IKGAD

ikpykit.group.IKGAD ¶

IKGAD(
    n_estimators_1=200,
    max_samples_1="auto",
    n_estimators_2=200,
    max_samples_2="auto",
    method="inne",
    contamination="auto",
    random_state=None,
)

Bases: OutlierMixin, BaseEstimator

Isolation Kernel-based Group Anomaly Detection.

IKGAD applies isolation kernel techniques to detect anomalies in groups of data points. It leverages a two-step approach: first transforming the data using an isolation kernel, then calculating kernel mean embeddings for each group to detect anomalous groups. The algorithm is effective for detecting both global and local group anomalies.

Parameters:

Name	Type	Description	Default
`n_estimators_1`	`int`	The number of base estimators in the first-level ensemble.	`200`
`max_samples_1`	`int, float, or "auto"`	The number of samples to draw for training each first-level base estimator: If int, draws exactly `max_samples_1` samples If float, draws `max_samples_1 * X.shape[0]` samples If "auto", uses `min(8, n_samples)`	`"auto"`
`n_estimators_2`	`int`	The number of base estimators in the second-level ensemble.	`200`
`max_samples_2`	`int, float, or "auto"`	The number of samples to draw for training each second-level base estimator: If int, draws exactly `max_samples_2` samples If float, draws `max_samples_2 * X.shape[0]` samples If "auto", uses `min(8, n_samples)`	`"auto"`
`method`	`(inne, anne, auto)`	Isolation method to use.
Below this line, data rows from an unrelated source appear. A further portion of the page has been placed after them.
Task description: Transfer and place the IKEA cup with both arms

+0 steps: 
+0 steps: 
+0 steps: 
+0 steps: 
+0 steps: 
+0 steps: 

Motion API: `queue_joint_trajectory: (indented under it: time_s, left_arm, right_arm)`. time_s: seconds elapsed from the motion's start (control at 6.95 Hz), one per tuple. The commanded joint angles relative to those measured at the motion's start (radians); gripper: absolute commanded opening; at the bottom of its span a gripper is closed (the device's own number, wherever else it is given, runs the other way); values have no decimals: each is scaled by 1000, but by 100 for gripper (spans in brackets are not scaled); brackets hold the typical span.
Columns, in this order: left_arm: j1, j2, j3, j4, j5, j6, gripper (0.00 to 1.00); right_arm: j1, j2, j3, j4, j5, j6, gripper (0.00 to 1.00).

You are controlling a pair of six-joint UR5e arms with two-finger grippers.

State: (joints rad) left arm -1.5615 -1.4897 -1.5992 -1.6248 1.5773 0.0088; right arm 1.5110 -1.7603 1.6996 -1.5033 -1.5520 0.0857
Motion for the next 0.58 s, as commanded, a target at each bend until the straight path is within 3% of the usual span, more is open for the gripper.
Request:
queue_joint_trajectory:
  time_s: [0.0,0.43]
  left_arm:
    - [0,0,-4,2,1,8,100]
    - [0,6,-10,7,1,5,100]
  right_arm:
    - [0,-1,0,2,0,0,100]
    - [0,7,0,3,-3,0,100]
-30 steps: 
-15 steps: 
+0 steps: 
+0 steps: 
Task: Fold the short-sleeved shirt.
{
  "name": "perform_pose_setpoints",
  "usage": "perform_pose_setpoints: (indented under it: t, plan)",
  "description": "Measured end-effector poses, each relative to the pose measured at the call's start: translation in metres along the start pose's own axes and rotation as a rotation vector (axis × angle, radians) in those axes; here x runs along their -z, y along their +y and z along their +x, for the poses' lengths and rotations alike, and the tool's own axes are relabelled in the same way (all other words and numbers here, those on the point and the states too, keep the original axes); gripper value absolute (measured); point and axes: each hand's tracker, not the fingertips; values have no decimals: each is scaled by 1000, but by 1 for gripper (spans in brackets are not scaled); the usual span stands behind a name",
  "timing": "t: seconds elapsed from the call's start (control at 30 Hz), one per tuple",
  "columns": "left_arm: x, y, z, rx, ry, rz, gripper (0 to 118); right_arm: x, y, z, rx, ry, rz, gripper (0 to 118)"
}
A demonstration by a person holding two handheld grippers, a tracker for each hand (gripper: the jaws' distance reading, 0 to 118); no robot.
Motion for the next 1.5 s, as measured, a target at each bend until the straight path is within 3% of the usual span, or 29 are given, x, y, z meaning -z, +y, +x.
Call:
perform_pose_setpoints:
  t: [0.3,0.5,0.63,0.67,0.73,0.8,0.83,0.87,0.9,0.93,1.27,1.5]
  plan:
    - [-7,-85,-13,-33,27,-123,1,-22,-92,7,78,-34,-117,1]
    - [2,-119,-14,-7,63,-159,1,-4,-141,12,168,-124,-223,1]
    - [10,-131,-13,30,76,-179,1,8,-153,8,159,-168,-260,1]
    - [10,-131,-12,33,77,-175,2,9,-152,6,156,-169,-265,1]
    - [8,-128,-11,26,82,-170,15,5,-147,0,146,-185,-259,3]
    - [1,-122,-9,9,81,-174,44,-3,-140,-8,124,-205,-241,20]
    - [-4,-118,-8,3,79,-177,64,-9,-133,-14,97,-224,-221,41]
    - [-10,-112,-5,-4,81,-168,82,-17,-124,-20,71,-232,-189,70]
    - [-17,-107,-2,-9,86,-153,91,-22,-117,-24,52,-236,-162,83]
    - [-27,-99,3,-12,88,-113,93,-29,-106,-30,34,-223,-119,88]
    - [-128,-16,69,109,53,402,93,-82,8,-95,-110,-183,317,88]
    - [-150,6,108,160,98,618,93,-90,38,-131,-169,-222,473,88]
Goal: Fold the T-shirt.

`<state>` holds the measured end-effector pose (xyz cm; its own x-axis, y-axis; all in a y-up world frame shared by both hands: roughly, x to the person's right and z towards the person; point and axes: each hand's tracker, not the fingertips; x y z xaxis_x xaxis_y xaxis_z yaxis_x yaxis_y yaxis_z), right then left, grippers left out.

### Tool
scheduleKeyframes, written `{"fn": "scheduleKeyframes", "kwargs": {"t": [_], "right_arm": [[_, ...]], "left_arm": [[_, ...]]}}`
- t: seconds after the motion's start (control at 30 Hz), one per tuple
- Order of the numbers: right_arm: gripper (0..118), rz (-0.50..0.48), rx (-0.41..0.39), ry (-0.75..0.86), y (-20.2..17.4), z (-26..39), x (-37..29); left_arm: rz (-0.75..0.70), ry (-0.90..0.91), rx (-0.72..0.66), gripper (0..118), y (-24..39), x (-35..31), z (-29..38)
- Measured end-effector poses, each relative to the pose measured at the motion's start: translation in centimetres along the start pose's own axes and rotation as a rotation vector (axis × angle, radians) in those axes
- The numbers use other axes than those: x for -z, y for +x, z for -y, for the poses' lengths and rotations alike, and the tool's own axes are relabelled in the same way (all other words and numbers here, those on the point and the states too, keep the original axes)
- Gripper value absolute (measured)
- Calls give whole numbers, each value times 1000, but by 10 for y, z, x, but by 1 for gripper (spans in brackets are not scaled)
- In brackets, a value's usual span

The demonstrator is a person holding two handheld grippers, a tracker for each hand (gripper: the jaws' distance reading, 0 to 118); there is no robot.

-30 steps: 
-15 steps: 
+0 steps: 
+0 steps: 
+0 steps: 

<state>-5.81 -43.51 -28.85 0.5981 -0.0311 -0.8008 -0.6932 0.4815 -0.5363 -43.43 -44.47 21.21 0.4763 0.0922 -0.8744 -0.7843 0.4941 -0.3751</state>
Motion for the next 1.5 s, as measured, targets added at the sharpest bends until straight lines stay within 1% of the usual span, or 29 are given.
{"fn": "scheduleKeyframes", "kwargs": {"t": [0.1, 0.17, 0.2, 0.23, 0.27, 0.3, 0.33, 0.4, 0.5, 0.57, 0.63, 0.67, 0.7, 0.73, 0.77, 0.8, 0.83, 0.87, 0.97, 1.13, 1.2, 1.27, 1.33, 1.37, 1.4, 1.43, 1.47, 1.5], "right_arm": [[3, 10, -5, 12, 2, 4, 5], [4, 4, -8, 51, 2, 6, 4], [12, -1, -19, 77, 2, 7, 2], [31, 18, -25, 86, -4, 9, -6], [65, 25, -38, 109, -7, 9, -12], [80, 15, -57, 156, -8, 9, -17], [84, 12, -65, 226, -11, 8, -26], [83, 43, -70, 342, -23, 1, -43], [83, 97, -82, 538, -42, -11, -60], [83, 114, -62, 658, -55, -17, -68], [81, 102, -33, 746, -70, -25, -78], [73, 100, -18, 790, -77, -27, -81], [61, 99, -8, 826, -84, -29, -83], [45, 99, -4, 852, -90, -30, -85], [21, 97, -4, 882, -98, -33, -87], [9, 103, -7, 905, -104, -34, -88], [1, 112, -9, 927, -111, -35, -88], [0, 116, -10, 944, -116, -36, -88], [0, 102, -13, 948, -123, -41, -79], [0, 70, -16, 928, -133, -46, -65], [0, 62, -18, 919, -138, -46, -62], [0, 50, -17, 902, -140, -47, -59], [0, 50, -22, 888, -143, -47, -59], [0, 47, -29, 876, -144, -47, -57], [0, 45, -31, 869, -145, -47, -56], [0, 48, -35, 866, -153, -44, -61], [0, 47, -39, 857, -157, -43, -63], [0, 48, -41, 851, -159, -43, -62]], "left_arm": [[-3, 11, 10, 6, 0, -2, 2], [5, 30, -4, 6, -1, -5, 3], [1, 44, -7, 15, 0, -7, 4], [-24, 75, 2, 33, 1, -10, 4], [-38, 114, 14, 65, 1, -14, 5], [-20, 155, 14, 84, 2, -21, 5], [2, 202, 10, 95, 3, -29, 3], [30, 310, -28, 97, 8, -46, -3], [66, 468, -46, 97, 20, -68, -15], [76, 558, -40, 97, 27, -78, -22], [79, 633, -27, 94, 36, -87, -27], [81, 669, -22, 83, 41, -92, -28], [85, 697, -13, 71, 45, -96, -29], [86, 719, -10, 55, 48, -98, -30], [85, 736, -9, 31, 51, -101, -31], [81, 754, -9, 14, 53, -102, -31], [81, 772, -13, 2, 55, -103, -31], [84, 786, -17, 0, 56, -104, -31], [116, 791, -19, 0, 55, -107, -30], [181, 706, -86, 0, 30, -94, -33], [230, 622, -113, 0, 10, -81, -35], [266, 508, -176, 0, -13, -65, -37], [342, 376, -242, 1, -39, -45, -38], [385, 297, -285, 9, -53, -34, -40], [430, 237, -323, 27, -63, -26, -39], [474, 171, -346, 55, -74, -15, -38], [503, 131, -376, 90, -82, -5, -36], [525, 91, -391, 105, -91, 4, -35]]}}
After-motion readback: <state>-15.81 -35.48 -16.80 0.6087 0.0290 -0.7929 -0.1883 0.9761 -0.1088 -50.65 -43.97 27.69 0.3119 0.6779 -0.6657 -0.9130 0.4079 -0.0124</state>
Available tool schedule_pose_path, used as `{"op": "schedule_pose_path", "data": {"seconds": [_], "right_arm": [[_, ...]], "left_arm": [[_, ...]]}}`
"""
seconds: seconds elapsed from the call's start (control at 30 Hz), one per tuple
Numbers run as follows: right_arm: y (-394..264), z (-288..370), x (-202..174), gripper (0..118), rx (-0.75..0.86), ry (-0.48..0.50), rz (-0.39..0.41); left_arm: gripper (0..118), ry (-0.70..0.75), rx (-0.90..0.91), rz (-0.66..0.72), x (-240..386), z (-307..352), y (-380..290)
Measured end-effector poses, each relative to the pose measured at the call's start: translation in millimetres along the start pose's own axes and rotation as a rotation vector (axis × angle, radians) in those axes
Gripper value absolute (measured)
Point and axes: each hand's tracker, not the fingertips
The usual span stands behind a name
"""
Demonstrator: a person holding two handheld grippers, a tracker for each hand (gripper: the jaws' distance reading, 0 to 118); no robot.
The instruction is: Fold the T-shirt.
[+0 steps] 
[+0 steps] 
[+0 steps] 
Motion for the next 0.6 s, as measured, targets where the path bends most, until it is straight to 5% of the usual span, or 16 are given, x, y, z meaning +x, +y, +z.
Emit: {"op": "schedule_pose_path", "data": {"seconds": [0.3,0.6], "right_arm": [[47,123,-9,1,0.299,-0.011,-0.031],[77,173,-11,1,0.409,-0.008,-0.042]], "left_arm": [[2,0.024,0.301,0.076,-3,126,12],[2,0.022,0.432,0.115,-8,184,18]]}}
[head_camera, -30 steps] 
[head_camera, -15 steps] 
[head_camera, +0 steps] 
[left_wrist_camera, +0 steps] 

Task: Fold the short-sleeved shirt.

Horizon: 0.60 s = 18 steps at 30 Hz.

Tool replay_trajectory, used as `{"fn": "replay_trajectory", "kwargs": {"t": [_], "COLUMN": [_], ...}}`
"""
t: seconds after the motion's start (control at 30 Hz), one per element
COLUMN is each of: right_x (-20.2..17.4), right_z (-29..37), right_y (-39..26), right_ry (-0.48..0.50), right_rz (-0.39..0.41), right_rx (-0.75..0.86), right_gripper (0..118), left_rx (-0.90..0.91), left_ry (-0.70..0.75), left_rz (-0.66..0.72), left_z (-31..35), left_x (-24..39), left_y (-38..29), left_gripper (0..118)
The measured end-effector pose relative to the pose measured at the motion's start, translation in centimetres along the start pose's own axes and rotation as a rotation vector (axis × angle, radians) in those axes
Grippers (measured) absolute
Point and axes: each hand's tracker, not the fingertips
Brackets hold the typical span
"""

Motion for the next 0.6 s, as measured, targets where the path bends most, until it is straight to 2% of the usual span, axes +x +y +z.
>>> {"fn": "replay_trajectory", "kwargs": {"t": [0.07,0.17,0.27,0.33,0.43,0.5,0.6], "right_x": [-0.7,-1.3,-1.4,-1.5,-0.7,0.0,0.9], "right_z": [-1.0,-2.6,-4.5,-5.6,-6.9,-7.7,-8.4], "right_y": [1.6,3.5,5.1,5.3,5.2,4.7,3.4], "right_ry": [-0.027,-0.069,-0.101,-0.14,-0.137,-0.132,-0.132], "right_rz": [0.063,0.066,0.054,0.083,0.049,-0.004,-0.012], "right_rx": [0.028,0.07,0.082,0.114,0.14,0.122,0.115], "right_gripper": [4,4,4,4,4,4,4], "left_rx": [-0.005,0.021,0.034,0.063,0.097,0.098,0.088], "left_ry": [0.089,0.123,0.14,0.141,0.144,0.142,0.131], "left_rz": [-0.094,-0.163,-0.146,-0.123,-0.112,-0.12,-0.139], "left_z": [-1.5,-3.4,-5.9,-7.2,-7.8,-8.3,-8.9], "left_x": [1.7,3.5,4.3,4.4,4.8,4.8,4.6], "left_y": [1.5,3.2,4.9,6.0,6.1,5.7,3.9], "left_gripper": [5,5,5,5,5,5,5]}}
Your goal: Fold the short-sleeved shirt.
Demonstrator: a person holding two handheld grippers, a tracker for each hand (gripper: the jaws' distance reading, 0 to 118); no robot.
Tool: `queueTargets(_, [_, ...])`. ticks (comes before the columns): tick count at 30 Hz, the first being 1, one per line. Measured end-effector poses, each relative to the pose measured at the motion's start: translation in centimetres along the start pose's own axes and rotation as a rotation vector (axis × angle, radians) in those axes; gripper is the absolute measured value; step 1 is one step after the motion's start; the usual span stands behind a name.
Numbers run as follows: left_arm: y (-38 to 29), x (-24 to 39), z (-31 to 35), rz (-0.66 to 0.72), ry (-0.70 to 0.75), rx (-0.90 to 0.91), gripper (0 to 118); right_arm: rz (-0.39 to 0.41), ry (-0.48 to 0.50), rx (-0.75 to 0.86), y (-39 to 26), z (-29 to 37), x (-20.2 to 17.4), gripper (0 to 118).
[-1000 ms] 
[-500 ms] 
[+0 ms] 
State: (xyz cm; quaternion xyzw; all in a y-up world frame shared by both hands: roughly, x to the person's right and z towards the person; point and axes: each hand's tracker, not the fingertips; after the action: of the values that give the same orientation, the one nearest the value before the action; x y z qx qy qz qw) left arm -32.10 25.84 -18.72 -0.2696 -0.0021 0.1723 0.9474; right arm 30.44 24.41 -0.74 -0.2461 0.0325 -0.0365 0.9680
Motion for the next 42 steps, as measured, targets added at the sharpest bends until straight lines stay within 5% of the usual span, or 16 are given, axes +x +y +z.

The "inne" option corresponds to the approach described in the original paper.	`"inne"`
`contamination`	`auto or float`	Proportion of outliers in the data set: If "auto", the threshold is determined as in the original paper If float, should be in range (0, 0.5]	`"auto"`
`random_state`	`int, RandomState instance or None`	Controls the random seed for reproducibility.	`None`

Attributes:

Name	Type	Description
`iso_kernel_1_`	`IsoKernel`	First-level trained isolation kernel.
`offset_`	`float`	Decision threshold for outlier detection.

References

.. [1] Kai Ming Ting, Bi-Cun Xu, Washio Takashi, Zhi-Hua Zhou (2022). Isolation Distributional Kernel: A new tool for kernel based point and group anomaly detections. IEEE Transactions on Knowledge and Data Engineering.

Examples:

>>> from ikpykit.group import IKGAD
>>> import numpy as np
>>> X =[[[1.0, 1.1], [1.2, 1.3]], [[1.3, 1.2], [1.1, 1.0]], [[1.0, 1.2], [1.4, 1.3]], [[5.0, 5.1], [5.2, 5.3]]]
>>> clf = IKGAD(max_samples_1=2, max_samples_2=2, contamination=0.25, random_state=42)
>>> clf = clf.fit(X)
>>> clf.predict(X)
array([ 1,  1,  1, -1])

Source code in ikpykit/group/anomaly/_ikgad.py

def __init__(
    self,
    n_estimators_1=200,
    max_samples_1="auto",
    n_estimators_2=200,
    max_samples_2="auto",
    method="inne",
    contamination="auto",
    random_state=None,
):
    self.n_estimators_1 = n_estimators_1
    self.max_samples_1 = max_samples_1
    self.n_estimators_2 = n_estimators_2
    self.max_samples_2 = max_samples_2
    self.random_state = random_state
    self.contamination = contamination
    self.method = method

fit ¶

fit(X)

Fit the IKGAD model.

Parameters:

Name	Type	Description	Default
`X`	`array-like of shape (n_groups, n_samples, n_features)`	The input data, where n_groups is the number of groups, n_samples is the number of instances per group, and n_features is the number of features.	required

Returns:

Name	Type	Description
`self`	`object`	Fitted estimator.

Notes

Sets the is_fitted_ attribute to True.

Source code in ikpykit/group/anomaly/_ikgad.py

def fit(self, X):
    """Fit the IKGAD model.

    Parameters
    ----------
    X : array-like of shape (n_groups, n_samples, n_features)
        The input data, where n_groups is the number of groups,
        n_samples is the number of instances per group, and
        n_features is the number of features.

    Returns
    -------
    self : object
        Fitted estimator.

    Notes
    -----
    Sets the `is_fitted_` attribute to `True`.
    """
    # Validate input data
    X = check_format(X)
    # Fit the model
    self._fit(X)
    self.is_fitted_ = True

    # Set threshold
    if self.contamination != "auto":
        if not (0.0 < self.contamination <= 0.5):
            raise ValueError(
                f"contamination must be in (0, 0.5], got: {self.contamination}"
            )
        # Define threshold based on contamination parameter
        self.offset_ = np.percentile(
            self.score_samples(X), 100.0 * self.contamination
        )
    else:
        # Use default threshold as described in the original paper
        self.offset_ = -0.5

    return self

predict ¶

predict(X)

Predict if groups are outliers or inliers.

Parameters:

Name	Type	Description	Default
`X`	`array-like of shape (n_groups, n_samples, n_features)`	The input groups to evaluate	required

Returns:

Name	Type	Description
`is_inlier`	`ndarray of shape (n_groups,)`	For each group, returns whether it is an inlier (+1) or outlier (-1) according to the fitted model.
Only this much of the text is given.